What lines in the entries hold the string "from"? List them.

╭─ Record excerpts

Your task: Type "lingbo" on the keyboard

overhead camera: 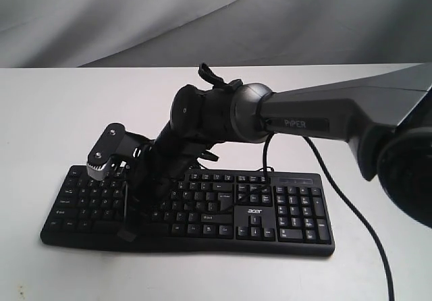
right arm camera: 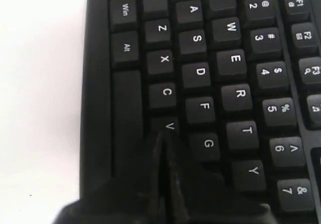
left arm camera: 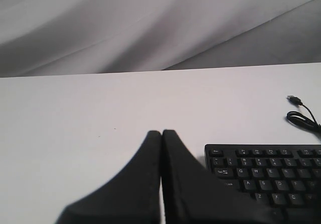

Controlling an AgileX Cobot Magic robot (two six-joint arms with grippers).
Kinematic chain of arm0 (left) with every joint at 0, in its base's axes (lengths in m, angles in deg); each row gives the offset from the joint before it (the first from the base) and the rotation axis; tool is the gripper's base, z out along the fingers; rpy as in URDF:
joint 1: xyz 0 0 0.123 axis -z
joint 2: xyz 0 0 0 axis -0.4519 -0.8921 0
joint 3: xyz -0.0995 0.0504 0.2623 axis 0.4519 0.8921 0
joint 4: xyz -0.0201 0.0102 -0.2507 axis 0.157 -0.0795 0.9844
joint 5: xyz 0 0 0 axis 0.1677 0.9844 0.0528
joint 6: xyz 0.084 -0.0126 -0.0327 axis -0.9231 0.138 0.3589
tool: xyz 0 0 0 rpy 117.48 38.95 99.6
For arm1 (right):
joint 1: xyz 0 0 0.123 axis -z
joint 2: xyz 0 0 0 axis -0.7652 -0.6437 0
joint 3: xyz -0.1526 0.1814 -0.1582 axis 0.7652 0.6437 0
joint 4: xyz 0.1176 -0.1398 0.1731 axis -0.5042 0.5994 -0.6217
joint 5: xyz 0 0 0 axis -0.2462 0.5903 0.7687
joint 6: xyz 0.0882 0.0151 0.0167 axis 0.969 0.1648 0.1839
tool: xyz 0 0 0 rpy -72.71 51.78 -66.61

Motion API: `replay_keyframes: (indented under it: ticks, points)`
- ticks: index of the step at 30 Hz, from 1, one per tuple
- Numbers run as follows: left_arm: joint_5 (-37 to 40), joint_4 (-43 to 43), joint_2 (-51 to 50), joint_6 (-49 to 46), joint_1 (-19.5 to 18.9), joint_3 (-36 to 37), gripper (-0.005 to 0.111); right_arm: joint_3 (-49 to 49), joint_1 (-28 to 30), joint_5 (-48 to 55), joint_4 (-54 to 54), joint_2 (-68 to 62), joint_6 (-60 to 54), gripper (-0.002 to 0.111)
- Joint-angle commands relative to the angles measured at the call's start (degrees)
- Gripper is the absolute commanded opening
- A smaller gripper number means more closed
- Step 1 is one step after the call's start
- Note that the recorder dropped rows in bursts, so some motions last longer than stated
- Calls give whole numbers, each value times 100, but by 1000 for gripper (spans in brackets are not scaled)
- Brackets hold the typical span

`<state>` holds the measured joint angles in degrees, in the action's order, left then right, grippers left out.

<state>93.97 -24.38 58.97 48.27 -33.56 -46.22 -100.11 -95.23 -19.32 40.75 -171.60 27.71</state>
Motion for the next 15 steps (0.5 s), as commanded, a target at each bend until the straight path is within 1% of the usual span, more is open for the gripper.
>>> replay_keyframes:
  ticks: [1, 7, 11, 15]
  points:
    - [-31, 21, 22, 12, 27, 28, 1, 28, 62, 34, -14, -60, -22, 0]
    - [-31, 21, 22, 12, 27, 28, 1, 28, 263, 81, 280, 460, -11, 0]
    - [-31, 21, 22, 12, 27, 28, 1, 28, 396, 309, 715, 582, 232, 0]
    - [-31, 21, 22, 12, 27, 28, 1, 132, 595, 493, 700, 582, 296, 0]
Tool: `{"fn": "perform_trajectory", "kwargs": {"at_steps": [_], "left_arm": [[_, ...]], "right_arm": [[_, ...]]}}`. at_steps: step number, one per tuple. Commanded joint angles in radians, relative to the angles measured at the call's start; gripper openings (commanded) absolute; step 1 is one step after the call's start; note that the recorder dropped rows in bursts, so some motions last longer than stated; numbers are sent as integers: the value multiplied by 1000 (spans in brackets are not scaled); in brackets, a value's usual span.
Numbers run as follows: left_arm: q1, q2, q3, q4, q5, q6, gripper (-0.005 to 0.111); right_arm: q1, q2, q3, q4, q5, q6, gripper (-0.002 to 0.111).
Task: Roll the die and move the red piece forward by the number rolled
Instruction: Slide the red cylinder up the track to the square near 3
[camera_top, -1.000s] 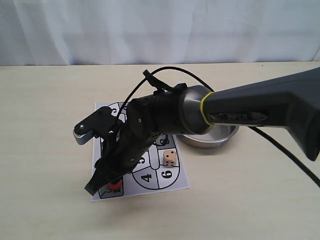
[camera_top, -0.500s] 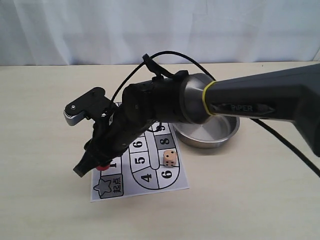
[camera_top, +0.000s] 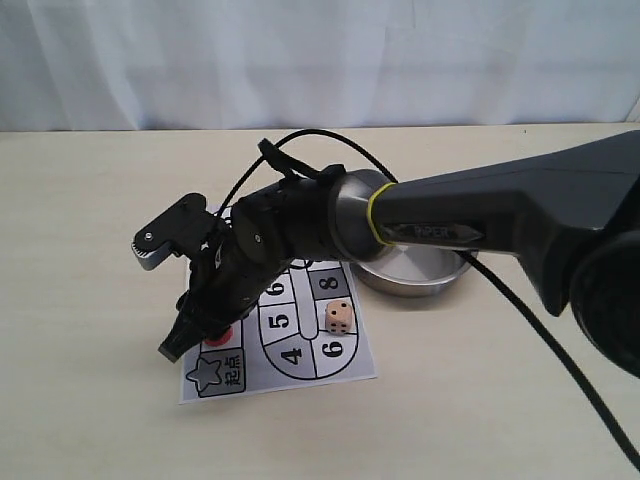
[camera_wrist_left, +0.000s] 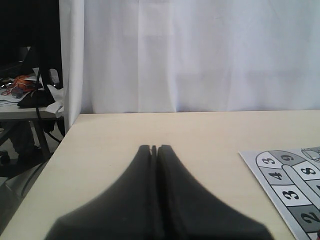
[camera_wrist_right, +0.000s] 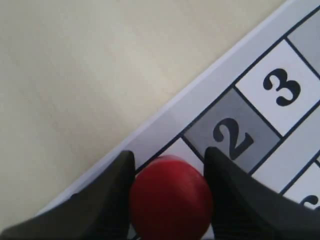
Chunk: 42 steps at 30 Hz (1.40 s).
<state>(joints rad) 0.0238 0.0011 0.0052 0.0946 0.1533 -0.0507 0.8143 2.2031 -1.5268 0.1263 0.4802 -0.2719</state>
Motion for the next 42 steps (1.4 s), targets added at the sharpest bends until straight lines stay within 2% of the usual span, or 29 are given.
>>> {"fn": "perform_trajectory", "kwargs": {"at_steps": [1, 10, 15, 42], "left_arm": [[0, -1, -5, -2, -10, -2, 0], [0, -1, -5, -2, -10, -2, 0], [0, -1, -5, -2, -10, -2, 0], [0, -1, -5, -2, -12, -2, 0]], "right_arm": [[0, -3, 2, -16, 11, 4, 4], [-32, -38, -24, -59, -93, 52, 4], [-60, -38, -59, -59, -80, 95, 4], [-60, 19, -86, -64, -66, 101, 4]]}}
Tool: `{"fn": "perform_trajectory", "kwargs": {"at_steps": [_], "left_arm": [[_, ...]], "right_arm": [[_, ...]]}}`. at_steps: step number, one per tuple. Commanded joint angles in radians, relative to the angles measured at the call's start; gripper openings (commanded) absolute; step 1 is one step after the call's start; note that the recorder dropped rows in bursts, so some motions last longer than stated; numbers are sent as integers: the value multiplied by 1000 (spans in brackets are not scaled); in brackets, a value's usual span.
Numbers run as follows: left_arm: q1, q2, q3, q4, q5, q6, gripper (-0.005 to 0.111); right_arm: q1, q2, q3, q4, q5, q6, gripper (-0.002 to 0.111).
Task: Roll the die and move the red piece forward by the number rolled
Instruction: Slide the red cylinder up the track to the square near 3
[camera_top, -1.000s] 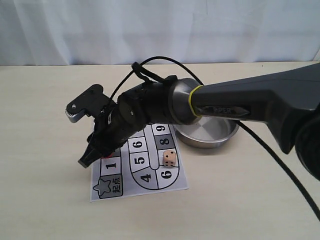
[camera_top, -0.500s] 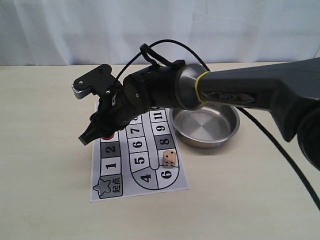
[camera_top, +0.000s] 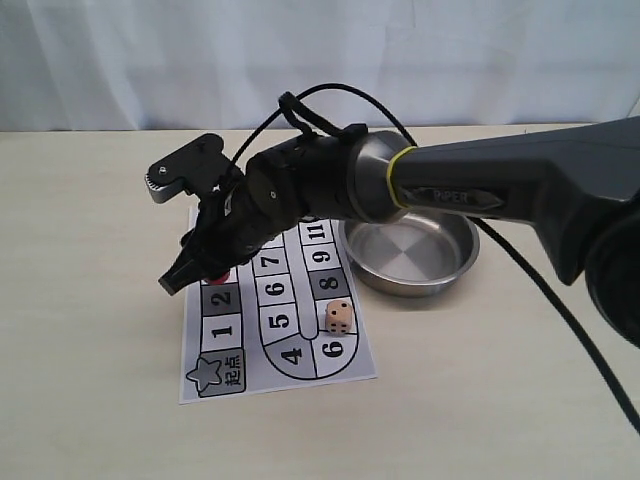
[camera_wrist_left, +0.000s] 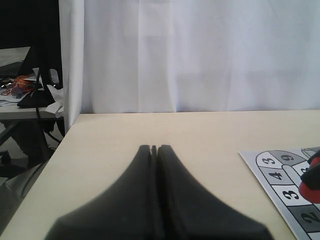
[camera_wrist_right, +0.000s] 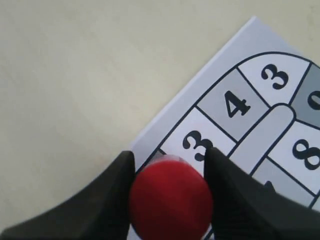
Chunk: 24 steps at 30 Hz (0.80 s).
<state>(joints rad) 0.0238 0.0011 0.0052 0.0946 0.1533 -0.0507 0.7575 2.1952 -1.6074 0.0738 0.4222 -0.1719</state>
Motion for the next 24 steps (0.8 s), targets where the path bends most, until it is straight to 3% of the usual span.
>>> {"fn": "perform_trajectory", "kwargs": {"at_steps": [1, 24], "left_arm": [[0, -1, -5, -2, -12, -2, 0], [0, -1, -5, -2, -10, -2, 0]], "right_arm": [[-3, 29, -5, -11, -8, 1, 4], [-3, 45, -5, -7, -18, 1, 4]]}}
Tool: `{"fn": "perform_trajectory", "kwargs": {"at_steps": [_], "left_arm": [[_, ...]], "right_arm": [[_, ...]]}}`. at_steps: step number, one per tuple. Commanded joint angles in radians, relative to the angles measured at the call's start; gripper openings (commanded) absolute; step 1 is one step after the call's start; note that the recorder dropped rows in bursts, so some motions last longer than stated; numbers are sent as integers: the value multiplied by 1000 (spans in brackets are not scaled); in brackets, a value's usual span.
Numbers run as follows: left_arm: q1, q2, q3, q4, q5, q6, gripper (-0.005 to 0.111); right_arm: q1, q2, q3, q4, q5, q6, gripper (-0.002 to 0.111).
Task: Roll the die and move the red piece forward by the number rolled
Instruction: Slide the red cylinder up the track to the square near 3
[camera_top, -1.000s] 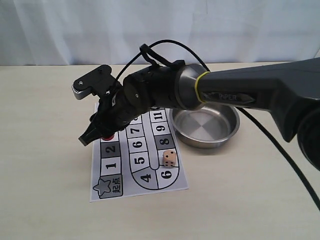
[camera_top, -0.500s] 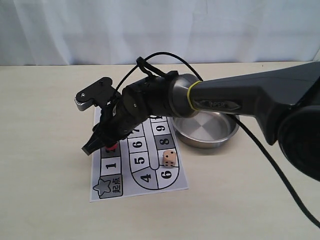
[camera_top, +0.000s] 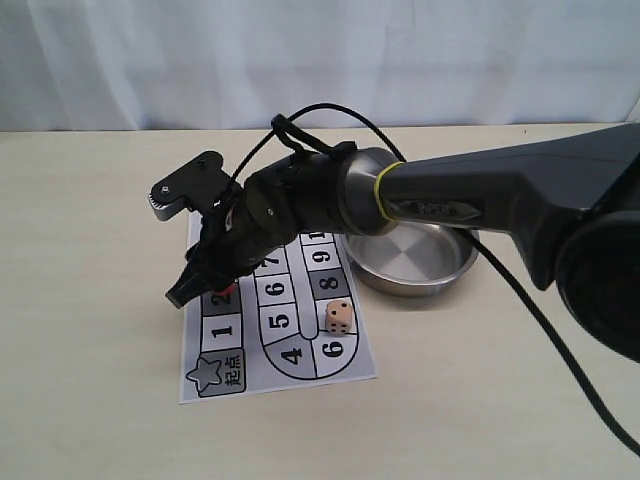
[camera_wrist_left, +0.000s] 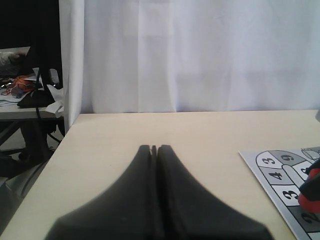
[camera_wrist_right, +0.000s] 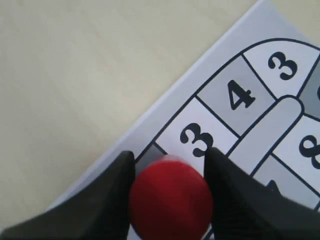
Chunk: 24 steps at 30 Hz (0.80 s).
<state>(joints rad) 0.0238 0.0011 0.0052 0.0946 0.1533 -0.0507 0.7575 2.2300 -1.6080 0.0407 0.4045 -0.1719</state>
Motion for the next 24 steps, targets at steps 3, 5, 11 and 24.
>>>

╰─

* [Response]:
Kinematic chain of arm0 (left) with every joint at 0, in its base's axes (lengths in m, angles in deg); each row gives the offset from the joint before it (the first from the base) and the rotation axis; tool is the gripper's base, z out along the fingers; rpy as in URDF:
- ticks: index of the step at 30 Hz, from 1, one per tuple

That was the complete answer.